**INSTRUCTIONS FOR THE TASK**. The reply must consist of one number: how many lines of the data include the word "label".

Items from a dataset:
──────────────────────────────

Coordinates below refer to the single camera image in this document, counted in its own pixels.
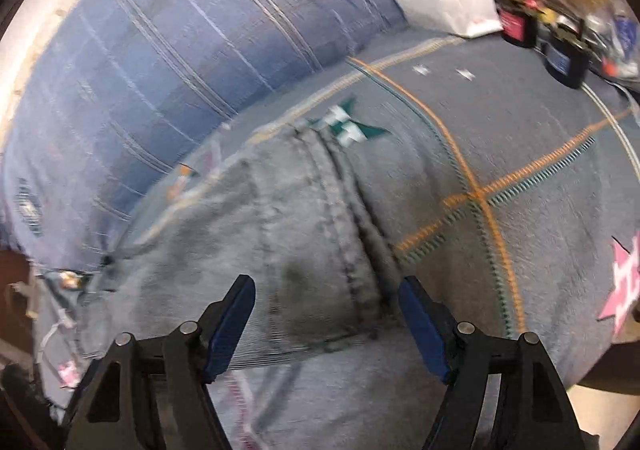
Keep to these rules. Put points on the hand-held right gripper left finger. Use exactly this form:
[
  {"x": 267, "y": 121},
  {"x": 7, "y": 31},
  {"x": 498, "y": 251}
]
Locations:
[{"x": 231, "y": 330}]

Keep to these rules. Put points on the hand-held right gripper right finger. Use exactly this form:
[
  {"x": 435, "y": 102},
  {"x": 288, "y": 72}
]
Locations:
[{"x": 423, "y": 326}]

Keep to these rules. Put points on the grey denim pants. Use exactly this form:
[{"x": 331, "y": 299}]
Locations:
[{"x": 305, "y": 250}]

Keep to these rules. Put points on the grey star-print bed sheet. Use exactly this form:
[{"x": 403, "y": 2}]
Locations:
[{"x": 500, "y": 190}]

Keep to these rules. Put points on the blue striped pillow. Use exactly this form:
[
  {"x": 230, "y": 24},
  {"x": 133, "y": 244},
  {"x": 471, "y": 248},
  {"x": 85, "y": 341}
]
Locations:
[{"x": 165, "y": 65}]

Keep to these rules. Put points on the black jar with blue label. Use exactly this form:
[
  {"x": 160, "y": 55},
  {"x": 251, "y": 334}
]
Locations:
[{"x": 565, "y": 61}]

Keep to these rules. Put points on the black jar with pink label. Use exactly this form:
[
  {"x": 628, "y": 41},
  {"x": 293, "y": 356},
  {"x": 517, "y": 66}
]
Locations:
[{"x": 518, "y": 26}]

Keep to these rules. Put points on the clear plastic bag of clutter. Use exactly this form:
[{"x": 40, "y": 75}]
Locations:
[{"x": 595, "y": 10}]

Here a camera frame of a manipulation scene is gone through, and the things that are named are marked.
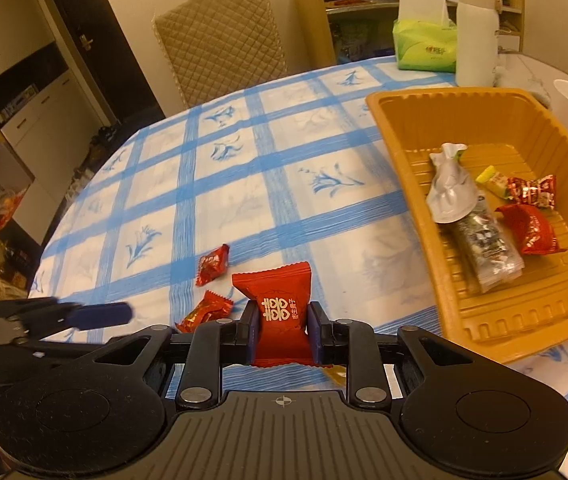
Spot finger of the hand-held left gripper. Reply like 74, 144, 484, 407
23, 301, 134, 344
0, 297, 79, 322

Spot white jelly pouch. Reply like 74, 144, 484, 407
425, 143, 479, 224

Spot large red snack packet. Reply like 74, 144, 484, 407
494, 203, 568, 256
232, 261, 315, 368

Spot small red candy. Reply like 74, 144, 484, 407
175, 290, 235, 334
195, 243, 231, 287

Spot white cabinet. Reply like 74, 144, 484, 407
0, 5, 95, 246

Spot blue checked tablecloth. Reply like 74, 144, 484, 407
26, 55, 568, 480

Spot red plastic bag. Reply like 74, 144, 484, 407
0, 187, 30, 233

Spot green tissue pack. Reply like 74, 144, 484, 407
392, 0, 459, 73

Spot orange plastic tray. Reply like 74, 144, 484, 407
365, 87, 568, 365

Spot white insulated bottle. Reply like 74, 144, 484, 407
454, 0, 503, 87

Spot red twisted wrapper candy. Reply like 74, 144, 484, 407
508, 174, 557, 209

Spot wooden shelf unit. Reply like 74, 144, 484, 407
290, 0, 525, 66

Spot clear snack packet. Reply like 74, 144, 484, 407
451, 195, 524, 295

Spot dark brown door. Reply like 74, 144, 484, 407
31, 0, 167, 128

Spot dark shoes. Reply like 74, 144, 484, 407
86, 125, 120, 148

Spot yellow candy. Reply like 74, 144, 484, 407
476, 166, 512, 201

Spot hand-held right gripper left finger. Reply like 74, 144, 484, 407
84, 301, 261, 411

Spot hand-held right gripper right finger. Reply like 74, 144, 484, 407
307, 301, 469, 406

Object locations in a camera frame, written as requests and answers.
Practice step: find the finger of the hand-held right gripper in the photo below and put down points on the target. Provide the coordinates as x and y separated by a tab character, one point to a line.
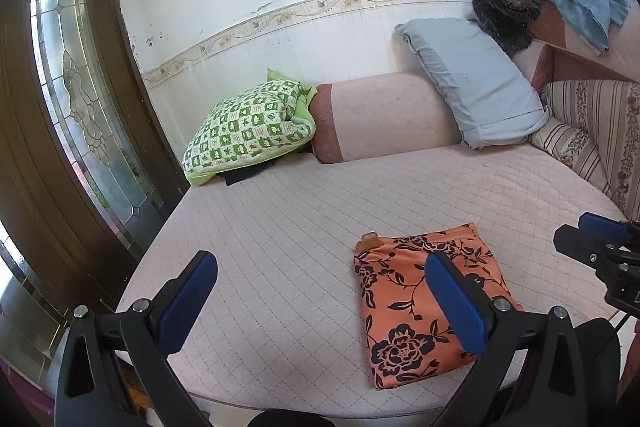
605	227
580	242

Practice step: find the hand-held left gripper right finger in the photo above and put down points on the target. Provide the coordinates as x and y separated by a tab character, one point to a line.
455	302

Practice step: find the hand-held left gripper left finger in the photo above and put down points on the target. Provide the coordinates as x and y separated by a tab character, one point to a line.
187	302

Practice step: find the orange floral small garment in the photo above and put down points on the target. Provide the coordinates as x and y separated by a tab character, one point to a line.
400	307

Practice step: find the striped floral cushion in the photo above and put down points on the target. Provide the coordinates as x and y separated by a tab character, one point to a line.
610	122
570	152

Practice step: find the pink quilted bed mattress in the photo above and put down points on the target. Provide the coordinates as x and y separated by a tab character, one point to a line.
300	232

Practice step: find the door side glass panel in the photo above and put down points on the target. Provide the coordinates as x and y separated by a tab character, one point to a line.
25	307

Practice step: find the green checked pillow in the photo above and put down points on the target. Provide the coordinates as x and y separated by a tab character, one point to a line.
240	132

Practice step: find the light blue pillow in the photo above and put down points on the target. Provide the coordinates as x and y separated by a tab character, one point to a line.
475	82

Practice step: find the brown wooden door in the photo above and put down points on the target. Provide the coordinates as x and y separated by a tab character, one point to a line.
30	187

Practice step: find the pink bolster cushion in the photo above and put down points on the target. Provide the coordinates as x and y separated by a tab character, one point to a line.
385	117

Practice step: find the blue crumpled cloth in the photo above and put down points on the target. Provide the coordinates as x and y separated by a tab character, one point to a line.
590	9

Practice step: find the leaded glass door pane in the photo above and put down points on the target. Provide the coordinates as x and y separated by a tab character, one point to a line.
85	97

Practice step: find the dark furry cloth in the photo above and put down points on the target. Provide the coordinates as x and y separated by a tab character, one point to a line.
505	17

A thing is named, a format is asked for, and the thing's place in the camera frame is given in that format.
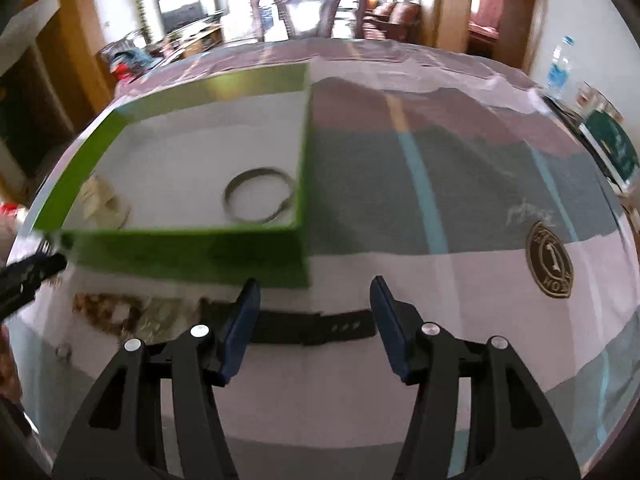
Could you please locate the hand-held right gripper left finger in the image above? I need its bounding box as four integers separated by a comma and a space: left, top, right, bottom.
52, 278, 262, 480

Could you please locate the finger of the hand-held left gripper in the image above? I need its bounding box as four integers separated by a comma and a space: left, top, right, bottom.
0, 251, 68, 318

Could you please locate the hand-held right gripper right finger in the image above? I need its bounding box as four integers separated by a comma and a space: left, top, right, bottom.
370, 276, 583, 480

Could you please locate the black watch strap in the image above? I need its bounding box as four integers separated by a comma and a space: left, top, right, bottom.
200, 297, 378, 347

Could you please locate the brown beaded bracelet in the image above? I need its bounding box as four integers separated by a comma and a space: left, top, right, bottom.
72, 291, 146, 337

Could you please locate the green cardboard box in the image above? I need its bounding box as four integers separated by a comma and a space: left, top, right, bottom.
32, 62, 313, 290

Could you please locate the beige hair clip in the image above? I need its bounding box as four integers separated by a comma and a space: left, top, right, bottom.
77, 177, 132, 227

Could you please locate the grey and white printed tablecloth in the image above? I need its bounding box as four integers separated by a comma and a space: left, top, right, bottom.
10, 37, 640, 480

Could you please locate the silver bangle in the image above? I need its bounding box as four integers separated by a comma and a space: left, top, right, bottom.
223, 166, 296, 225

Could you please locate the pile of clothes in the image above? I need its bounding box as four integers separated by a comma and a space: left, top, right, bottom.
99, 35, 162, 82

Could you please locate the dark green packet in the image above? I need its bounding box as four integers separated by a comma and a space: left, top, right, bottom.
582, 110, 639, 187

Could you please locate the black television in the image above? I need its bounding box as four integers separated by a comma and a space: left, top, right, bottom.
157, 0, 208, 33

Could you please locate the clear water bottle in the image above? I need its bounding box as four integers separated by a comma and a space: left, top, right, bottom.
545, 35, 574, 102

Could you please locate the brown leather sofa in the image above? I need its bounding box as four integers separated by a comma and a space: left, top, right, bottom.
365, 0, 422, 43

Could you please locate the silver sparkly bracelet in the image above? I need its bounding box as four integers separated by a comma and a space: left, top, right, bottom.
142, 299, 187, 341

──────────────────────────────

**TASK RESPONSE**. 2